Не прошло месяца, как Гонсевский, так строго наказывавший жолнеров за своеволие, сам поместившись в Москве, начал обращаться своевольнее с государством, чем его подчиненные с москвичами; он не обращал внимания, чего хотят или не хотят бояре, сам судил-рядил, тратил казенные сборы и возбудил недовольство в самых преданных польскому делу боярах. Михайло Салтыков жаловался канцлеру Сапеге, что польский предводитель не слушает ни его приговора, ни других подобных, взял все дела на себя, вопреки московским обычаям, отстранил от дел и Мстиславского, и других бояр; одним по его воле раздаются поместья и жалованье, у других отнимаются дворы, поместья и вотчины; оставлены в нищете их семьи, казнят без суда и без обвинения, прямо вопреки договору с Жолкевским, где даже новоизбранному царю не дозволялось смещать властей и казнить без боярского приговора. Салтыкова и других его единомышленников сильно оскорбляло то, что Гонсевский более всех доверял Андронову, человеку низкого происхождения, который вошел в силу и в значение и от Сигизмунда получил в управление казенный дворец, а потом находился у приема челобитных. «Отец его, – говорил Салтыков, – торговал лаптями в Погорелом Городище. Борис Годунов взял его в Москву для ведовства и еретичества, и был он на Москве торговый мужик. Теперь этот сын лапотника ворочал делами государства и был важнее всех бояр. Андронов со своими советчиками составлял список людей, занимавших места думных людей и дьяков, отмечал тех, которых считал недоброжелателями короля, обвинял иных в шептании и в еретичестве»[1].

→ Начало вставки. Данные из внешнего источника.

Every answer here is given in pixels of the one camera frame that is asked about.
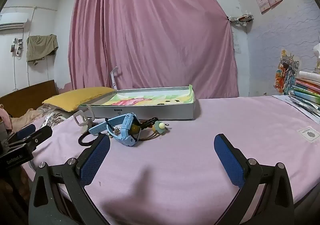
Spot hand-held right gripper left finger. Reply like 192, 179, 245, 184
28, 134, 111, 225

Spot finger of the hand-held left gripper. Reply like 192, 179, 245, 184
6, 124, 37, 142
5, 126, 53, 152

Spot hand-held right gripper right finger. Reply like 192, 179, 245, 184
214, 134, 295, 225

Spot black hair tie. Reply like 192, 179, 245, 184
78, 133, 100, 147

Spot blue smart watch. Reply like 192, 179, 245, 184
89, 113, 141, 147

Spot black lanyard clip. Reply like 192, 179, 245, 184
140, 117, 158, 130

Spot brown cord bead bracelet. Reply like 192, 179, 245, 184
136, 121, 170, 142

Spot grey box with painted lining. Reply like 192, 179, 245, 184
78, 84, 199, 120

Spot floral patterned quilt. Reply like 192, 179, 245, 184
11, 103, 80, 129

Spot pink crumpled cloth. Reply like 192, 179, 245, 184
0, 105, 13, 132

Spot wooden bed headboard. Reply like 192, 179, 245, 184
0, 80, 59, 118

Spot pink tablecloth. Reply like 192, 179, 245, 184
21, 95, 320, 225

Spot yellow pillow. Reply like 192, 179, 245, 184
42, 86, 116, 112

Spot white folding desk lamp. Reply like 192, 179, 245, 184
110, 66, 120, 90

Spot white papers under books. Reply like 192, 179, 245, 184
272, 94, 300, 106

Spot white cloth label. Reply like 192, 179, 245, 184
297, 127, 320, 142

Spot hanging olive green cloth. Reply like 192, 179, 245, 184
26, 35, 59, 65

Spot stack of books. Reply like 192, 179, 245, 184
287, 71, 320, 125

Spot white air conditioner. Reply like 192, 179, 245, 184
0, 13, 29, 31

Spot pink curtain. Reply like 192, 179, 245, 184
68, 0, 239, 98

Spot white figurine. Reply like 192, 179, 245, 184
314, 42, 320, 73

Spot wall socket with chargers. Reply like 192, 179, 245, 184
10, 38, 24, 56

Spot colourful figure wall sticker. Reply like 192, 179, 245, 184
274, 50, 300, 94

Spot wire wall shelf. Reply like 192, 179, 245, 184
227, 15, 254, 26

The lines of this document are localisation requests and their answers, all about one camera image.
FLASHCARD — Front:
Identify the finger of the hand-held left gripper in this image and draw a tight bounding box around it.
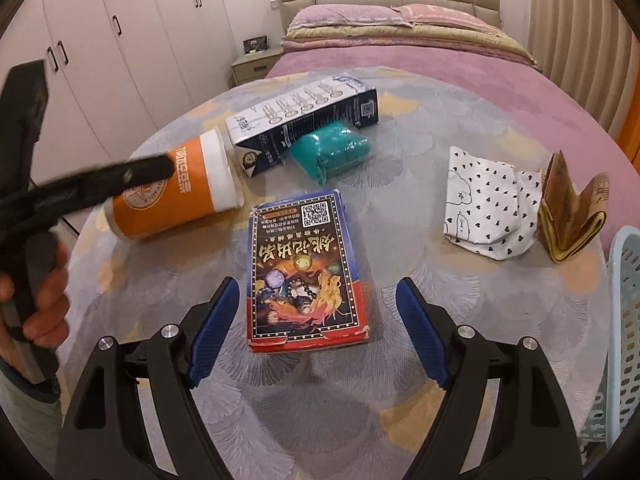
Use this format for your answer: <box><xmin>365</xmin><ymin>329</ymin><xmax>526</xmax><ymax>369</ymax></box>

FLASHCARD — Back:
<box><xmin>25</xmin><ymin>154</ymin><xmax>175</xmax><ymax>213</ymax></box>
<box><xmin>0</xmin><ymin>59</ymin><xmax>51</xmax><ymax>201</ymax></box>

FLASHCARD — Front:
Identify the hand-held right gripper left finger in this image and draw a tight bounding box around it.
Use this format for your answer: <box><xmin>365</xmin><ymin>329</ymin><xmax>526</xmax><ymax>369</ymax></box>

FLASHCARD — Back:
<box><xmin>55</xmin><ymin>276</ymin><xmax>241</xmax><ymax>480</ymax></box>

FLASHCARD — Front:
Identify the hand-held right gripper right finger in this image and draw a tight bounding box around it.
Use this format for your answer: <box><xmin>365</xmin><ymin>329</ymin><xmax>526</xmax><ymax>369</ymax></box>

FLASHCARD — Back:
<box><xmin>396</xmin><ymin>276</ymin><xmax>583</xmax><ymax>480</ymax></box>

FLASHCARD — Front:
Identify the orange paper cup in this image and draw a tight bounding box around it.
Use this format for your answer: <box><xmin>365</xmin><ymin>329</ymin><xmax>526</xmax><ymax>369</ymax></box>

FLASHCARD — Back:
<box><xmin>102</xmin><ymin>129</ymin><xmax>244</xmax><ymax>241</ymax></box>

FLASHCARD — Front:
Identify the red blue printed card box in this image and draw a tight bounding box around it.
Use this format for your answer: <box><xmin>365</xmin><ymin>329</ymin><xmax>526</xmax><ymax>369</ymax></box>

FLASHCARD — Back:
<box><xmin>246</xmin><ymin>190</ymin><xmax>372</xmax><ymax>354</ymax></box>

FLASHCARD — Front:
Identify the light blue plastic basket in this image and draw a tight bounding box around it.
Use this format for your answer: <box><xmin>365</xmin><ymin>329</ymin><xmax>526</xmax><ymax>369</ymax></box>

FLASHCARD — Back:
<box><xmin>582</xmin><ymin>225</ymin><xmax>640</xmax><ymax>456</ymax></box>

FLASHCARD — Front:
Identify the person's left forearm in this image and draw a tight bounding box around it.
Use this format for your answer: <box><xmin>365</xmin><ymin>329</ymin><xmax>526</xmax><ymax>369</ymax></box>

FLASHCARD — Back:
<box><xmin>0</xmin><ymin>330</ymin><xmax>63</xmax><ymax>466</ymax></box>

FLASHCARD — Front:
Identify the person's left hand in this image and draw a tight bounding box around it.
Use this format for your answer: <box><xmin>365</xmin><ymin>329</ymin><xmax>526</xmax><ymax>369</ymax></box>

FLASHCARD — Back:
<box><xmin>22</xmin><ymin>242</ymin><xmax>71</xmax><ymax>350</ymax></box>

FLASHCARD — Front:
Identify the white wardrobe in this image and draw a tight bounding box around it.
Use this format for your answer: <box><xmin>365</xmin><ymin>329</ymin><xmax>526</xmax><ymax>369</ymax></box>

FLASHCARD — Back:
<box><xmin>0</xmin><ymin>0</ymin><xmax>236</xmax><ymax>171</ymax></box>

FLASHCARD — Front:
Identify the white heart-patterned paper bag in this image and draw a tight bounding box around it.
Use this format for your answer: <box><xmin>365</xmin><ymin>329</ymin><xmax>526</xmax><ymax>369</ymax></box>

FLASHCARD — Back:
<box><xmin>442</xmin><ymin>146</ymin><xmax>546</xmax><ymax>261</ymax></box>

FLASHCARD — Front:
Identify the beige nightstand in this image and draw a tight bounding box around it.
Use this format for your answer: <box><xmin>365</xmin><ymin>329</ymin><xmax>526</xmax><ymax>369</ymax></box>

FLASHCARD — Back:
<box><xmin>230</xmin><ymin>42</ymin><xmax>286</xmax><ymax>88</ymax></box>

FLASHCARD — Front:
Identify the teal plastic bag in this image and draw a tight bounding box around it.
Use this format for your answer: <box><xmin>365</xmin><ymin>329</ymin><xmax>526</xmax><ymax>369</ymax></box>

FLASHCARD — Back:
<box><xmin>290</xmin><ymin>121</ymin><xmax>373</xmax><ymax>186</ymax></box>

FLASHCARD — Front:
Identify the long blue white carton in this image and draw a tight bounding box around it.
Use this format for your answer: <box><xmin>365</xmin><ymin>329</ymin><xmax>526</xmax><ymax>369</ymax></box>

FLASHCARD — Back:
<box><xmin>225</xmin><ymin>74</ymin><xmax>379</xmax><ymax>179</ymax></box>

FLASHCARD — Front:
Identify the purple bed blanket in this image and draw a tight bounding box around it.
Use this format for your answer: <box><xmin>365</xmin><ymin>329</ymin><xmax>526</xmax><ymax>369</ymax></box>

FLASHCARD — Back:
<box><xmin>265</xmin><ymin>40</ymin><xmax>636</xmax><ymax>156</ymax></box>

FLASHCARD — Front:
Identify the orange curtain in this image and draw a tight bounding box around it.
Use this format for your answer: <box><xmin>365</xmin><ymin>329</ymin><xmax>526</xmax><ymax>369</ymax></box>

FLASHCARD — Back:
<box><xmin>617</xmin><ymin>125</ymin><xmax>640</xmax><ymax>161</ymax></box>

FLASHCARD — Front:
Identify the purple pillow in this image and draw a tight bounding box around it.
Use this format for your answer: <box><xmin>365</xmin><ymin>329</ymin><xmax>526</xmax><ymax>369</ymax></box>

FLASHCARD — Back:
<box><xmin>285</xmin><ymin>5</ymin><xmax>413</xmax><ymax>41</ymax></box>

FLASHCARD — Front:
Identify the beige folded quilt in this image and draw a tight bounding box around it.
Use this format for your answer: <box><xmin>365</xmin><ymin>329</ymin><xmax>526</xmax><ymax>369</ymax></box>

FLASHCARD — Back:
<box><xmin>282</xmin><ymin>20</ymin><xmax>541</xmax><ymax>68</ymax></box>

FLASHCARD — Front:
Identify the pink pillow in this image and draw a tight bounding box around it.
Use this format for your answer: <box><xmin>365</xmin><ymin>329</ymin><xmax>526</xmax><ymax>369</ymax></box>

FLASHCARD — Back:
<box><xmin>392</xmin><ymin>2</ymin><xmax>488</xmax><ymax>28</ymax></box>

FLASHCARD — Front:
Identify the beige curtain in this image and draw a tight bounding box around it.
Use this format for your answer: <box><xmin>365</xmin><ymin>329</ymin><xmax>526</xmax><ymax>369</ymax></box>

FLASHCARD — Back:
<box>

Дворяне и дети боярские и всякого звания люди, бежав из Москвы, разносили по городам вести о насилиях поляков и возбуждали к отпадению от короля на сторону «вора». Многие присягнули королевичу, обнадеженные тем, что королевич скоро прибудет; но прошли октябрь, ноябрь, декабрь, а королевич не ехал. Земля приходила в большое нетерпение.

Сигизмунд, как истинный государь московский, уже не от имени сына, а от собственного своего жаловал в бояре, в окольничьи, назначал воевод и дьяков, даже Мстиславского, которому недавно самому предлагали корону, пожаловал конюшим, взял на себя раздачу поместий, и уже московские служилые люди стали подписываться холопами не Владислава, а Сигизмунда. Многие дворяне и дети боярские, воспитанные безурядицей, для которых, как говорится, что ни поп, то батька, выпрашивали от Сигизмунда грамоты на поместья. Сигизмунд был очень рад случаю и раздавал такие грамоты очень щедро от своего имени, а не от имени сына, следовательно, тем самым заявлял, что он самого себя считает господином Московской земли. Челобитные русских служилых людей – о наделении их землями в Московском государстве – подавали Сигизмунду благовидный предлог указывать, что русские люди желают его иметь государем. Впоследствии он мог утверждать, что уже на самом деле владел Московским государством, когда делал то, чего не вправе был делать никто, кроме облеченного верховной властью. Важных родов бояре били челом Сигизмунду о своих вотчинах и поместьях. Так, Федор Иванович Шереметев умиленно просил Льва Сапегу походатайствовать у короля за его вотчину и деревнишки. Знатные бояре поручали вниманию канцлера своих благоприятелей. Так, Федор Мстиславский просил за Ивана Васильевича Головина; Андронов – за дьяка Соловецкого, управлявшего новгородской четью; дьяк Грамотин – за Никифора Спиридоновича.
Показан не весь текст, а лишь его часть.